# Analyze all your comparisons. That’s better than looking at the max difference and trying to do a multiple comparisons correction.

The following email came in:

I’m in a PhD program (poli sci) with a heavy emphasis on methods. One thing that my statistics courses emphasize, but that doesn’t get much attention in my poli sci courses, is the problem of simultaneous inferences. This strikes me as a problem.

I am a bit unclear on exactly how this works, and it’s something that my stats professors have been sort of vague about. But I gather from your blog that this is a subject near and dear to your heart.

For purposes of clarification, I’ll work under the frequentist framework, since for better or for worse, that’s what almost all poli sci literature operates under.

But am I right that any time you want to claim that two things are significant *at the same time* you need to halve your alpha? Or use Scheffe or whatever multiplier you think is appropriate if you think Bonfronni is too conservative?

I’m thinking in particular of this paper [“When Does Negativity Demobilize? Tracing the Conditional Effect of Negative Campaigning on Voter Turnout,” by Yanna Krupnikov].

In particular the findings on page 803.

Setting aside the 25+ predictors, which smacks of p-hacking to me, to support her conclusions she needs it to simultaneously be true that (1) negative ads themselves don’t affect turnout, (2) negative ads for a disliked candidate don’t affect turnout; (3) negative ads against a preferred candidate don’t affect turnout; (4) late ads for a disliked candidate don’t affect turnout AND (5) negative ads for a liked candidate DO affect turnout. In other words, her conclusion is valid iff she finds a significant effect at #5.

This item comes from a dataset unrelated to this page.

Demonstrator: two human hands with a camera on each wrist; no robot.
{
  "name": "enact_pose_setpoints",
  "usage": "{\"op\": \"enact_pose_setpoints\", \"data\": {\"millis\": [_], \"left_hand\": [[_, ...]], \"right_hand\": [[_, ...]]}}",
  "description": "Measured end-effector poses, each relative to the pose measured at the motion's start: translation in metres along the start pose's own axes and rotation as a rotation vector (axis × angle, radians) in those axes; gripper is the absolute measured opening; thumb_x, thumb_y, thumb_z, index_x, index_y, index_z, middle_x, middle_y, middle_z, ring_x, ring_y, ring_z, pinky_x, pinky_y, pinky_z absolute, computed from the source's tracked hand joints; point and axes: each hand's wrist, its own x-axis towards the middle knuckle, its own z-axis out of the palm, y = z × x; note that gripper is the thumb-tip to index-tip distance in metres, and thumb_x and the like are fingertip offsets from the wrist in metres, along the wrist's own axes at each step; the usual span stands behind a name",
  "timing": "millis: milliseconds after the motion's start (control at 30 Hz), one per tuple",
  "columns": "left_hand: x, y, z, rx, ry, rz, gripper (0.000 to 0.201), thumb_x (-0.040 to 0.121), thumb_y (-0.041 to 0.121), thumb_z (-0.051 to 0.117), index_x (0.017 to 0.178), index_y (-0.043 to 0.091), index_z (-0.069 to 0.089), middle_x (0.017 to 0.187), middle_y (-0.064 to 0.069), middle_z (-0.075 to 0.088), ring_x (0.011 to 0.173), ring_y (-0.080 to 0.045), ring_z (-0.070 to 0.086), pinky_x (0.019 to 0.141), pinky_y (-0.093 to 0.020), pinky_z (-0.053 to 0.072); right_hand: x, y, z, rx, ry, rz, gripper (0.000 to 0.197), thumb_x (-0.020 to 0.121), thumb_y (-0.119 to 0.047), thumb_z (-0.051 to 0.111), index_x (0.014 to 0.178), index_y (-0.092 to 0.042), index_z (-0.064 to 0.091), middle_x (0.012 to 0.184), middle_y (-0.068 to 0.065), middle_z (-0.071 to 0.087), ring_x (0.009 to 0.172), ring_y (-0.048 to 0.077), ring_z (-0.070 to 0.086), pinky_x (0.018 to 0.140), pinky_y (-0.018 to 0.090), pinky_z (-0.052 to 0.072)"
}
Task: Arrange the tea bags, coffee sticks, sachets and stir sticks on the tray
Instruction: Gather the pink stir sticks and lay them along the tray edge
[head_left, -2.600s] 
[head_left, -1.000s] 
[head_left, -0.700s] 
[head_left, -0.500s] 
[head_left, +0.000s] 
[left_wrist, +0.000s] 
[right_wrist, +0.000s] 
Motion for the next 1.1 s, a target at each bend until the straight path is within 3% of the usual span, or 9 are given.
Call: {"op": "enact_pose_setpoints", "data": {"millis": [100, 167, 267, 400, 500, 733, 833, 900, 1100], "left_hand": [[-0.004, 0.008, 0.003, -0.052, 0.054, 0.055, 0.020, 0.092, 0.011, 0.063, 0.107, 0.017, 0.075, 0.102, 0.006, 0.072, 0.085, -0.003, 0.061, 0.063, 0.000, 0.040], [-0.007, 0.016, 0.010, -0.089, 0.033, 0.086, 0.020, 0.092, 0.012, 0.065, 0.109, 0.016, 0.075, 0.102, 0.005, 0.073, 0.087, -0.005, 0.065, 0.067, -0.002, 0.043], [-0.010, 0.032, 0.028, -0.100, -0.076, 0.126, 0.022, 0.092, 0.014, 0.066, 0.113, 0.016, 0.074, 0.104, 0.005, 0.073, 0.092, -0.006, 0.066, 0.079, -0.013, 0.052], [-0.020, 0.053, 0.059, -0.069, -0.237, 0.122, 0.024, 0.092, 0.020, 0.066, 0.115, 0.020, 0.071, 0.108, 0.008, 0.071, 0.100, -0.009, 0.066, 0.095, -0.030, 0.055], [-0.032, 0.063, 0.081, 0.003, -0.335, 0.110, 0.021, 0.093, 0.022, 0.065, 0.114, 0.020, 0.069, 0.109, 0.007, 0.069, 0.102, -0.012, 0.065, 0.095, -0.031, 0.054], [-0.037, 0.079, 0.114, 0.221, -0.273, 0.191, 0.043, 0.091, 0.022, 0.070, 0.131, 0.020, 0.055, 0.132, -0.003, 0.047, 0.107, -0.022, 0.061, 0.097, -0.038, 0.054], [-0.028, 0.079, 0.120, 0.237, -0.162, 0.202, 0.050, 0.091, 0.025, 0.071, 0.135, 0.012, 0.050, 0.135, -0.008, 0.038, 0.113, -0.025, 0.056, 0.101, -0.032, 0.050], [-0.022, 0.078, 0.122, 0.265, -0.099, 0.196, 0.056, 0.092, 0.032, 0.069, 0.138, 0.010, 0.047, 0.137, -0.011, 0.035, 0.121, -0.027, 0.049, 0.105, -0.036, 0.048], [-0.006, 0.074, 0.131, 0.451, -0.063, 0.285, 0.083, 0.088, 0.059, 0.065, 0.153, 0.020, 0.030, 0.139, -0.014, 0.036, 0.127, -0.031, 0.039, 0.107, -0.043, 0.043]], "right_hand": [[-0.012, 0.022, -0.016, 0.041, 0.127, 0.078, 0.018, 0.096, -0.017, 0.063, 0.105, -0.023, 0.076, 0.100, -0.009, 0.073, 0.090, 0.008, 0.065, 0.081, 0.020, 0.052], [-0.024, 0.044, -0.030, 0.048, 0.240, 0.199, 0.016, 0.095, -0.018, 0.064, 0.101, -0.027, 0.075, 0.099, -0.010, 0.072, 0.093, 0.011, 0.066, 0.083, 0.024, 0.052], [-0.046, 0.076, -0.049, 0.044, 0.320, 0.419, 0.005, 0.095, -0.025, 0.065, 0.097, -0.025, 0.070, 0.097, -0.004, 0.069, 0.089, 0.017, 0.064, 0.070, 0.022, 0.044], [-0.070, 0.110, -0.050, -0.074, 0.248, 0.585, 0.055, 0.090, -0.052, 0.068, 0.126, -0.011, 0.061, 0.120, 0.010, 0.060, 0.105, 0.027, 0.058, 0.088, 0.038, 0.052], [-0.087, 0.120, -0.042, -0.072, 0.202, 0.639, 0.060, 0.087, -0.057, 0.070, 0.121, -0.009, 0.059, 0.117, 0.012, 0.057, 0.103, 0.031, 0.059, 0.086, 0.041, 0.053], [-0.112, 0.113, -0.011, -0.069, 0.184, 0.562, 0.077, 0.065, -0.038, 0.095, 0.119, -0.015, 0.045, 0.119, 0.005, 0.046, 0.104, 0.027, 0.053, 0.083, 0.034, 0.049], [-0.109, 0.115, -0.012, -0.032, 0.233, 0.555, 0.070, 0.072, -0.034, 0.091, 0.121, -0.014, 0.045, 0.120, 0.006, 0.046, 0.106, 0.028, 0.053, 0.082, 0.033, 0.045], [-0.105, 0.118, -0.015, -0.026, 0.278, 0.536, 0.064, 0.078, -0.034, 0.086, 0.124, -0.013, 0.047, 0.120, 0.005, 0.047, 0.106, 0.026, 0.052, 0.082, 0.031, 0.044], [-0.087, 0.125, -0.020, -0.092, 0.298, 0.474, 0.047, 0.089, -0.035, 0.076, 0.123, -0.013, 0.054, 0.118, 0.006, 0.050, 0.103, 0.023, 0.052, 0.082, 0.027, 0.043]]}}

This is what she finds, but it looks like it just *barely* crosses the .05 threshold (again, p-hacking concerns). But am I right that since she needs to make inferences about five tests here, her alpha should be .01 (or whatever if you use a different multiplier)? Also, that we don’t care about the number of predictors she uses (outside of p-hacking concerns) since we’re not really making inferences about them?

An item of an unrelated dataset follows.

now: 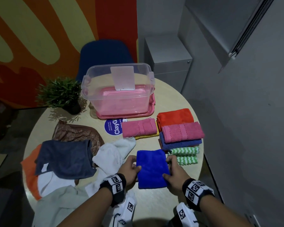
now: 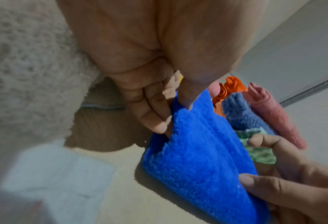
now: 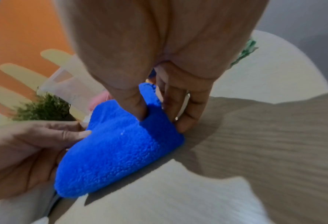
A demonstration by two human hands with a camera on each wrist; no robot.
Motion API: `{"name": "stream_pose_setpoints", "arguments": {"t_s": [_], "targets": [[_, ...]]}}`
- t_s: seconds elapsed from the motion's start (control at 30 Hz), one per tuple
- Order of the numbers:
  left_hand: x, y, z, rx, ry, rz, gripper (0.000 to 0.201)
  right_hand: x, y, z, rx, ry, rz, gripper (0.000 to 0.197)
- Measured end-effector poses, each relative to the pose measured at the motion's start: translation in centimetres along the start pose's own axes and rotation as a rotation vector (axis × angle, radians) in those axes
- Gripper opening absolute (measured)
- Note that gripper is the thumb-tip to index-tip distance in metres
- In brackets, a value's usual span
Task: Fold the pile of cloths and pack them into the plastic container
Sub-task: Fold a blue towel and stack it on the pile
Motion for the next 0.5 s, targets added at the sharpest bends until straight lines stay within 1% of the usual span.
{"name": "stream_pose_setpoints", "arguments": {"t_s": [0.1, 0.17, 0.23, 0.27, 0.33, 0.4, 0.43, 0.5], "targets": [[-0.5, -0.1, -0.2, -0.108, 0.042, -0.021, 0.035, 0.1, 0.5, -0.8, 0.091, 0.000, -0.016, 0.041], [-0.8, 0.5, -0.2, -0.213, 0.060, -0.097, 0.043, 0.2, 0.1, -1.0, 0.106, 0.005, 0.030, 0.038], [-1.1, 1.1, -0.6, -0.388, 0.028, -0.189, 0.052, 0.1, 0.3, -1.3, 0.184, 0.004, 0.054, 0.040], [-1.2, 1.0, -1.0, -0.481, -0.003, -0.209, 0.055, 0.0, 0.6, -1.3, 0.229, 0.003, 0.046, 0.040], [-1.5, 0.0, -1.5, -0.603, -0.069, -0.172, 0.058, 0.0, 1.2, -1.3, 0.288, 0.003, 0.023, 0.041], [-1.7, -0.6, -1.7, -0.631, -0.095, -0.145, 0.058, 0.2, 1.4, -1.4, 0.305, -0.001, 0.020, 0.049], [-1.6, -0.5, -1.7, -0.630, -0.085, -0.147, 0.058, 0.4, 1.3, -1.3, 0.314, 0.008, 0.037, 0.058], [-1.2, 0.3, -0.9, -0.620, -0.004, -0.189, 0.056, 1.0, 0.7, -1.2, 0.387, 0.056, 0.130, 0.078]]}}
Point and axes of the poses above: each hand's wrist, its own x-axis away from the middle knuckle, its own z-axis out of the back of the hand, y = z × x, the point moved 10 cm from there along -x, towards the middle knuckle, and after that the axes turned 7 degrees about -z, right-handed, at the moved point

First, just speaking generally: it’s fine to work in the frequentist framework, which to me implies that you’re trying to understand the properties of your statistical methods in the settings where they will be applied. I work in the frequentist framework too! The framework where I don’t want you working is the null hypothesis significance testing framework, in which you try to prove your point by rejecting straw-man nulls.

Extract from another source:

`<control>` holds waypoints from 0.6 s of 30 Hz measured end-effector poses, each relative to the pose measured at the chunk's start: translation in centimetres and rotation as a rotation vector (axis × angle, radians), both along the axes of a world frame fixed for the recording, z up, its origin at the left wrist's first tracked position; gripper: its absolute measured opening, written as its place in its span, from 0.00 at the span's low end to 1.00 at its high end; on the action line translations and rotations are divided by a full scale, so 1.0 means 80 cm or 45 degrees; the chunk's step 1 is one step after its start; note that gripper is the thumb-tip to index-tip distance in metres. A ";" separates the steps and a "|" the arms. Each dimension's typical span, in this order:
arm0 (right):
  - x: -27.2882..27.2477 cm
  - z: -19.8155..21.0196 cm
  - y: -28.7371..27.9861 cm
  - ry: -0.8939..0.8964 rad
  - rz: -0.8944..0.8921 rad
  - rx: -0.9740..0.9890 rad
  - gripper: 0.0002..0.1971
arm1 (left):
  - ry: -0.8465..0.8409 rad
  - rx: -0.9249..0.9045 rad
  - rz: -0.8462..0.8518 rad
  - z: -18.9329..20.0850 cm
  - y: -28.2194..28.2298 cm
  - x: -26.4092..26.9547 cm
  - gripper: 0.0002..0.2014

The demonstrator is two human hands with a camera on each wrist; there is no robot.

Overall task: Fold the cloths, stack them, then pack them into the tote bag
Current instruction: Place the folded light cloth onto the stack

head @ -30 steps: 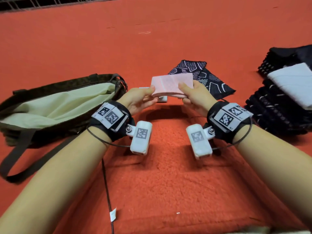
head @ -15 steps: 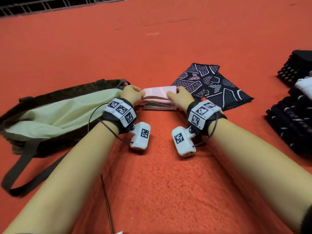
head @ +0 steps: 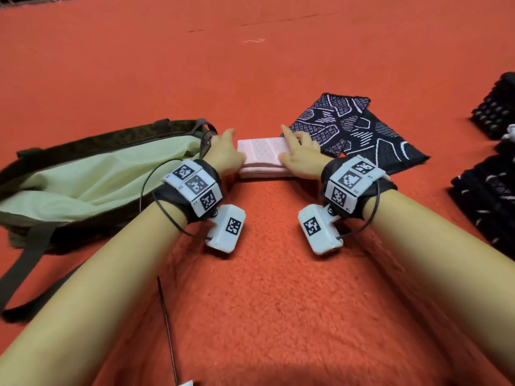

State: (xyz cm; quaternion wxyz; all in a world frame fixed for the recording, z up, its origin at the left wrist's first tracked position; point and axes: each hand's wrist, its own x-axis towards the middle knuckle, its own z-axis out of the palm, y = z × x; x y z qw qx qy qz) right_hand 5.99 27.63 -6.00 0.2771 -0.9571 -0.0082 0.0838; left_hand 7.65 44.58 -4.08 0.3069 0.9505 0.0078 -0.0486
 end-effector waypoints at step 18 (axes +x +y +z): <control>-0.006 -0.004 -0.003 0.194 0.158 -0.260 0.35 | 0.149 0.543 -0.324 -0.037 -0.040 -0.006 0.35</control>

In particular, I have no use for statistical significance, or alpha-levels, or familywise error rates, or the .05 threshold, or anything like that. To me, these are all silly games, and we should just cut to the chase and estimate the descriptive and casual population quantities of interest. Again, I am interested in the frequentist properties of my estimates—I’d like to understand their bias and variance—but I don’t want to do it conditional on null hypotheses of zero effect, which are hypotheses of zero interest to me. That’s a game you just don’t need to play anymore.

When you do have multiple comparisons, I think the right way to go is to analyze all of them using a hierarchical model—not to pick one or two or three out of context and then try to adjust the p-values using a multiple comparisons correction. Jennifer Hill, Masanao Yajima, and I discuss this in our 2011 paper, Why we (usually) don’t have to worry about multiple comparisons.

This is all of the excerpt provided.